» WORK REQUEST:
Copy the lines below word for word, skipping any image.

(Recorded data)
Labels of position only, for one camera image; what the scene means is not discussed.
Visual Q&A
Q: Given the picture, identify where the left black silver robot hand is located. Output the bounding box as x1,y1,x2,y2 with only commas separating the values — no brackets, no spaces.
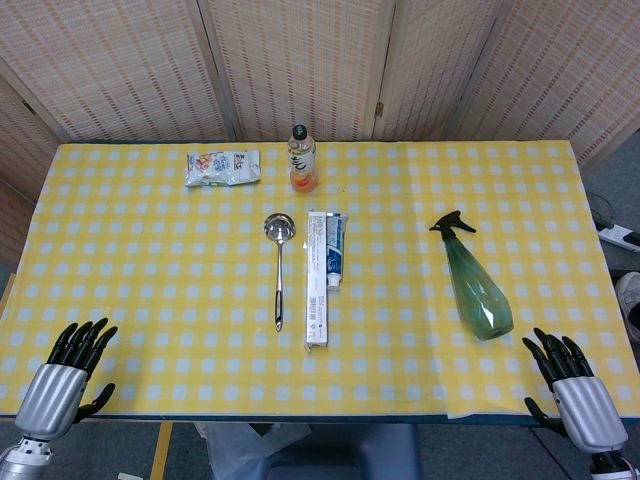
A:
14,318,119,442

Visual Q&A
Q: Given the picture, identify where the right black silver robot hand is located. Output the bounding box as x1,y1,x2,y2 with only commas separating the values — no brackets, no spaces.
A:
522,327,629,455

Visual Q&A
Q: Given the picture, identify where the green spray bottle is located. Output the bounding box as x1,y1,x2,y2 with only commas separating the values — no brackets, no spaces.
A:
428,210,515,342

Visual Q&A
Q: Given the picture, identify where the orange drink bottle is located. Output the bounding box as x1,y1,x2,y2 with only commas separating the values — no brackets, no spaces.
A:
287,124,319,195

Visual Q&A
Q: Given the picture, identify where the white shoe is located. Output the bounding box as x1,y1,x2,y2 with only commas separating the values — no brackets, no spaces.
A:
615,272,640,344

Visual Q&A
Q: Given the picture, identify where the yellow white checkered tablecloth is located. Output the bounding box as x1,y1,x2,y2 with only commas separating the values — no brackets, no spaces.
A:
0,141,640,421

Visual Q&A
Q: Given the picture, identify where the white power strip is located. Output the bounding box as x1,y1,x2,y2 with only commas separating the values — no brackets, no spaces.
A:
597,224,640,254

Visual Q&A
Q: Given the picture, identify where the white plastic bag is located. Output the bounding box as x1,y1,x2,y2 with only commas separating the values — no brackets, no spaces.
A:
205,422,312,480

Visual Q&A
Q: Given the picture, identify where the white snack packet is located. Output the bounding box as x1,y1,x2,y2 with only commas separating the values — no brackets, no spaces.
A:
184,149,263,189

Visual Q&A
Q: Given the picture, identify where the white toothpaste box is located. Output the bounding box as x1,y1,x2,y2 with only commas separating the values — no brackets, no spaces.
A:
304,209,331,354

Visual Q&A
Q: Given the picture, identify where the blue white toothpaste tube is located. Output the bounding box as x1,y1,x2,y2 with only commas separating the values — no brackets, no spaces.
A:
325,211,349,292

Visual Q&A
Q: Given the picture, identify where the woven folding screen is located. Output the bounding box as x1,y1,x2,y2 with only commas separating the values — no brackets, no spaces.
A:
0,0,640,266

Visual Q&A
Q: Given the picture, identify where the black floor cable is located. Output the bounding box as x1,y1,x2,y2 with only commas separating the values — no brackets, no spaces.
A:
587,192,615,232

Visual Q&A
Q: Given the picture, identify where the steel ladle black handle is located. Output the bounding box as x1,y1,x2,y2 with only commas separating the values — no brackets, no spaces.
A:
263,212,297,333

» ANSWER:
Labels of position only, for one camera image; what the scene means is not discussed.
Visual Q&A
Q: Given the picture, identify where the left black silver robot hand is located. Output the bounding box as x1,y1,x2,y2 with only commas separating the values — no brackets, no spaces.
A:
14,318,119,442

Visual Q&A
Q: Given the picture, identify where the right black silver robot hand is located. Output the bounding box as x1,y1,x2,y2 with only commas separating the values — no brackets, no spaces.
A:
522,327,629,455

Visual Q&A
Q: Given the picture, identify where the green spray bottle is located. Output the bounding box as x1,y1,x2,y2 with only commas separating the values — no brackets, no spaces.
A:
428,210,515,342

Visual Q&A
Q: Given the picture, identify where the orange drink bottle is located. Output the bounding box as x1,y1,x2,y2 with only commas separating the values — no brackets, no spaces.
A:
287,124,319,195

Visual Q&A
Q: Given the picture, identify where the white shoe is located. Output the bounding box as x1,y1,x2,y2 with only commas separating the values — no brackets, no spaces.
A:
615,272,640,344

Visual Q&A
Q: Given the picture, identify where the yellow white checkered tablecloth is located. Output the bounding box as x1,y1,x2,y2 with only commas separating the values — no brackets, no spaces.
A:
0,141,640,421

Visual Q&A
Q: Given the picture, identify where the white power strip is located. Output the bounding box as x1,y1,x2,y2 with only commas separating the values — no brackets, no spaces.
A:
597,224,640,254

Visual Q&A
Q: Given the picture, identify where the white plastic bag is located. Output the bounding box as x1,y1,x2,y2 with only commas separating the values — no brackets, no spaces.
A:
205,422,312,480

Visual Q&A
Q: Given the picture, identify where the white snack packet is located. Output the bounding box as x1,y1,x2,y2 with only commas separating the values — no brackets, no spaces.
A:
184,149,263,189

Visual Q&A
Q: Given the picture, identify where the white toothpaste box is located. Output the bounding box as x1,y1,x2,y2 with only commas separating the values — no brackets, no spaces.
A:
304,209,331,354

Visual Q&A
Q: Given the picture, identify where the blue white toothpaste tube is located. Output the bounding box as x1,y1,x2,y2 with only commas separating the values — no brackets, no spaces.
A:
325,211,349,292

Visual Q&A
Q: Given the picture, identify where the woven folding screen is located. Output the bounding box as x1,y1,x2,y2 with only commas separating the values — no brackets, no spaces.
A:
0,0,640,266

Visual Q&A
Q: Given the picture, identify where the black floor cable is located. Output the bounding box as x1,y1,x2,y2 with only commas separating the values — no brackets, no spaces.
A:
587,192,615,232

Visual Q&A
Q: Given the picture, identify where the steel ladle black handle is located. Output the bounding box as x1,y1,x2,y2 with only commas separating the values — no brackets, no spaces.
A:
263,212,297,333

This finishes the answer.